→ TO DO:
Please reproduce, exactly and in full, the lines from the one containing "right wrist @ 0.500" to the end of the material below.

→ COLLECTED DATA:

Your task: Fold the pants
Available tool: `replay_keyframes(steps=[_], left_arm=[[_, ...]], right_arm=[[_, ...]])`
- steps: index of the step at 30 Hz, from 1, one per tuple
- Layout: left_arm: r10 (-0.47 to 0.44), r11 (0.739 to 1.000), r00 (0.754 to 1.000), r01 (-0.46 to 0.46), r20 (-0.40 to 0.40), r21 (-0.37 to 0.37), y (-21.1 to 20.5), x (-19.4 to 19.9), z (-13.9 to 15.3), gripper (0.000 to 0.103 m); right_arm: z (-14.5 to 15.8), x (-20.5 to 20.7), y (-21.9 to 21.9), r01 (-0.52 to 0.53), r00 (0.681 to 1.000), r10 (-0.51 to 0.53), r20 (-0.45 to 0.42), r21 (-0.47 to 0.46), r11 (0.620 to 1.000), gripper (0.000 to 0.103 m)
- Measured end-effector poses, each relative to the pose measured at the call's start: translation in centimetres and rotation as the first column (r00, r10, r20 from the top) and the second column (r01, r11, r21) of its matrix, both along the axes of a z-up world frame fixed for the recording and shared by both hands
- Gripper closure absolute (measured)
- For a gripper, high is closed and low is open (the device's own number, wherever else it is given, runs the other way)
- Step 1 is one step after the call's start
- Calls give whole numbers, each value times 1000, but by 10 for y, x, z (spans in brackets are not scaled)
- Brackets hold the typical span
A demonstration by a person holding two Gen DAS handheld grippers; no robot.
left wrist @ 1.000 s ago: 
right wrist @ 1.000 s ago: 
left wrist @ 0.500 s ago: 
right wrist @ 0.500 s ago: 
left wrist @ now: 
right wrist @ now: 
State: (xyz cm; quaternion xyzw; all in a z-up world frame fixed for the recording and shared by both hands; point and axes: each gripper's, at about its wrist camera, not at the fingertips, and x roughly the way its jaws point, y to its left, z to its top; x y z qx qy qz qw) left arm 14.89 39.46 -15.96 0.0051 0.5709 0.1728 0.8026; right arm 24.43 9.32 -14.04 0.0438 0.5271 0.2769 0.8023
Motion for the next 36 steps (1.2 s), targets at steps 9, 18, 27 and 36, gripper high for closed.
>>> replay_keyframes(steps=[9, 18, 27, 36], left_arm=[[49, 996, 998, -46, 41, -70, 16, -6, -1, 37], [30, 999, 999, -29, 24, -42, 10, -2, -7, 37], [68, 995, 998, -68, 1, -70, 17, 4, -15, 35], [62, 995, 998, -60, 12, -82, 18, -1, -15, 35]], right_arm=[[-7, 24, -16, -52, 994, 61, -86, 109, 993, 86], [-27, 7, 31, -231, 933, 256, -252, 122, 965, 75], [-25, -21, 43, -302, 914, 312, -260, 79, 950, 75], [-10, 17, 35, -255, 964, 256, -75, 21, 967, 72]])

→ THE ANSWER:
right wrist @ 0.500 s ago: 
left wrist @ now: 
right wrist @ now: 
State: (xyz cm; quaternion xyzw; all in a z-up world frame fixed for the recording and shared by both hands; point and axes: each gripper's, at about its wrist camera, not at the fingertips, and x roughly the way its jaws point, y to its left, z to its top; x y z qx qy qz qw) left arm 14.89 39.46 -15.96 0.0051 0.5709 0.1728 0.8026; right arm 24.43 9.32 -14.04 0.0438 0.5271 0.2769 0.8023
Motion for the next 36 steps (1.2 s), targets at steps 9, 18, 27 and 36, gripper high for closed.
>>> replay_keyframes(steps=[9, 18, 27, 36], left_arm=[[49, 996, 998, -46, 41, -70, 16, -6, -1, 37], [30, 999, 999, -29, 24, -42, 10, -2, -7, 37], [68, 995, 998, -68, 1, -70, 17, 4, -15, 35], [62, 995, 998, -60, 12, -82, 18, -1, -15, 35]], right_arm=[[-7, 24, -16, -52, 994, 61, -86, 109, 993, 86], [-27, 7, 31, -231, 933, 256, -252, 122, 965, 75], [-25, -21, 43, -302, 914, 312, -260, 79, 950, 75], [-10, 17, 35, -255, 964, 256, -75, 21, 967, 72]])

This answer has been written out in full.